Prosecutors confirmed that at least 84 people were killed when the large white truck ploughed through a crowd watching Bastille Day fireworks in the southern city of Nice at around 11pm on Thursday night. The display had just ended when the attack happened.
As well as the 84 dead, a death toll which may yet rise further, many more were left injured including 10 whose condition was described as critical.
Nice prosecutor Jean-Michel Pretre said the huge death toll was down to the fact the truck drove for two kilometres through packed crowds, gathered on the Promenade des Anglais.
Witnesses said there was no doubt the driver was deliberately mowing people down, while some witnesses said the truck swerved left then right as it it zigzagged to hit as many panicked victims as possible.
Authorities now say the driver was shooting at people with a pistol as he drove along.
Graphic footage from the scene showed bloodied bodies lying dead on the road. The bodies of the dead and injured lay for hundreds of metres along the famous promenade.
Apparently the carnage only came to an end when the driver was shot dead by police. Several police officers are reported to be among the victims.
Images show a large truck, with what appear to be bullet holes in the window, in the middle of the road, cordoned off by police.
The president of the local region Christian Estrosi told BFM TV that the truck was full of firearms and grenades. He later described them as "heavy weapons". However by Friday morning it had emerged these weapons were fake.
France's specialist anti-terror investigators have taken over the investigation, prosecutors said late on Thursday night.
Who is responsible?
No group has claimed responsibility for the apparent attack as yet and the identity of the driver has not yet been released.
However in the early hours of Friday morning, AFP quoted a police source saying papers had been found in the truck that belonged to a French Tunisian national. He was said to be a resident of Nice and had hired a truck earlier this week.
It remains unclear how many people were in the truck, with prosecutors saying they were hunting possible accomplices.
Unconfirmed reports say someone was seen jumping out of the truck and running away.
"Investigations are currently underway to establish if the individual acted alone or if he had accomplices who might have fled," said the interior ministry spokesman Pierre-Henry Brandet.
Are we talking about a terrorist attack?
Initially it was described by a local official who had been speaking to the press as a "criminal act", but the nature of the attack left most believing it was the latest terror attack on French soil.
The fact that counter-terrorist investigators in Paris were put in charge of the probe shows that's exactly what French authorities think too. On Friday President François Hollande said the attack was without doubt of a "terrorist nature".
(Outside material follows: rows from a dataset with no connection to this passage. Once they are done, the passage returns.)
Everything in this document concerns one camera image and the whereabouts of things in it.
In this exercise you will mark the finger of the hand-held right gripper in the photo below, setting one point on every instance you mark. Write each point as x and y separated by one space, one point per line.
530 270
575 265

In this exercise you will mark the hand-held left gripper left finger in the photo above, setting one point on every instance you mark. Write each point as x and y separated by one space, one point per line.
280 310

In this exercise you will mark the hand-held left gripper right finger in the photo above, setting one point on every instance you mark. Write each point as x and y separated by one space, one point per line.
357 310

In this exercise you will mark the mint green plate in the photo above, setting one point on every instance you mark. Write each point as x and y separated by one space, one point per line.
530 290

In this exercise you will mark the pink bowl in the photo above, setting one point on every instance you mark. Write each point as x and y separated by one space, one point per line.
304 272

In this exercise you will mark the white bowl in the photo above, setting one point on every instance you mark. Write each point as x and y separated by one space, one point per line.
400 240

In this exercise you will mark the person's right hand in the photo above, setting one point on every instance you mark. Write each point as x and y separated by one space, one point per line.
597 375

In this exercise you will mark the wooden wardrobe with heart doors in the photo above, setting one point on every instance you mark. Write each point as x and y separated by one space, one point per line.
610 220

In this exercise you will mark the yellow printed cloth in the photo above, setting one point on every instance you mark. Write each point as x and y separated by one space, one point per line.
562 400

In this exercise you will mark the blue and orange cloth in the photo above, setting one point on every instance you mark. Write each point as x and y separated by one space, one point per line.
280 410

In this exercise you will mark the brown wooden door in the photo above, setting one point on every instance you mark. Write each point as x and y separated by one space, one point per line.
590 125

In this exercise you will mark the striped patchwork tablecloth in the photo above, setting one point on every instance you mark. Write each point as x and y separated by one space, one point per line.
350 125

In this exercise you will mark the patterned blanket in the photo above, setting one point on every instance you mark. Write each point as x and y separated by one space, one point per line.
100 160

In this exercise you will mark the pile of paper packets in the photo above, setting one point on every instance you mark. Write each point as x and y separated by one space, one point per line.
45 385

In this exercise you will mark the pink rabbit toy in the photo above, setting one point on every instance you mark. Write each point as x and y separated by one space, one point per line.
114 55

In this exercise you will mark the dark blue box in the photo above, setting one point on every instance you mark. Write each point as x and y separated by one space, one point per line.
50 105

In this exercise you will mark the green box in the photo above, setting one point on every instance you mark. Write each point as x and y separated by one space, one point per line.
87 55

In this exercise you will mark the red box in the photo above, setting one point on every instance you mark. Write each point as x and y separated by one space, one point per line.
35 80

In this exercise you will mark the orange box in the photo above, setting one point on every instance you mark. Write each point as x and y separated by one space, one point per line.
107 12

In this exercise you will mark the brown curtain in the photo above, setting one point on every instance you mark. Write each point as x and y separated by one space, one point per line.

France has been living under the threat of more terror attacks ever since gunmen and suicide bombers killed 130 in Paris in November.
Terror group Isis, which claimed responsibility for the massacre, has regularly called on its follows to use any means possible to attack French people, including driving vehicles into crowds.
In December 2014 a man drove his car into a crowd of people in the city of Dijon, shouting Allahu Akbar (God is greatest). The 40-year-old had a long history of mental illness and was found to have had no ties to jihadist groups.
Will France extend its state of emergency again?
The state of emergency is due to end on July 26th, but the president and his government may decide to extend it once again.
However given that critics have blasted it for being ineffective and counter-productive and the fact it failed to prevent Thursday's attack, the president could yet stick to the plan to end it.
Thursday marked Bastille Day, France's National Day, which traditionally sees crowds across the country flocking to vantage points to see the evening's fireworks.
The same was happening in Nice at the time the truck ploughed into the crowd, with thousands crowded along the famous Promenade des Anglais on the seaside.
What is the reaction from authorities?
The former mayor of Nice Christian Estrosi and the current president of the region took to Twitter soon after the apparent attack and urged residents to stay indoors. That call was echoed by local authorities.
The President of France François Hollande returned to Paris from a private visit in Avignon southern France immediately for crisis talks.
US President Barack Obama and British PM Theresa May have also been briefed.
Armed police and soldiers flooded the streets of Nice in case of any further attacks.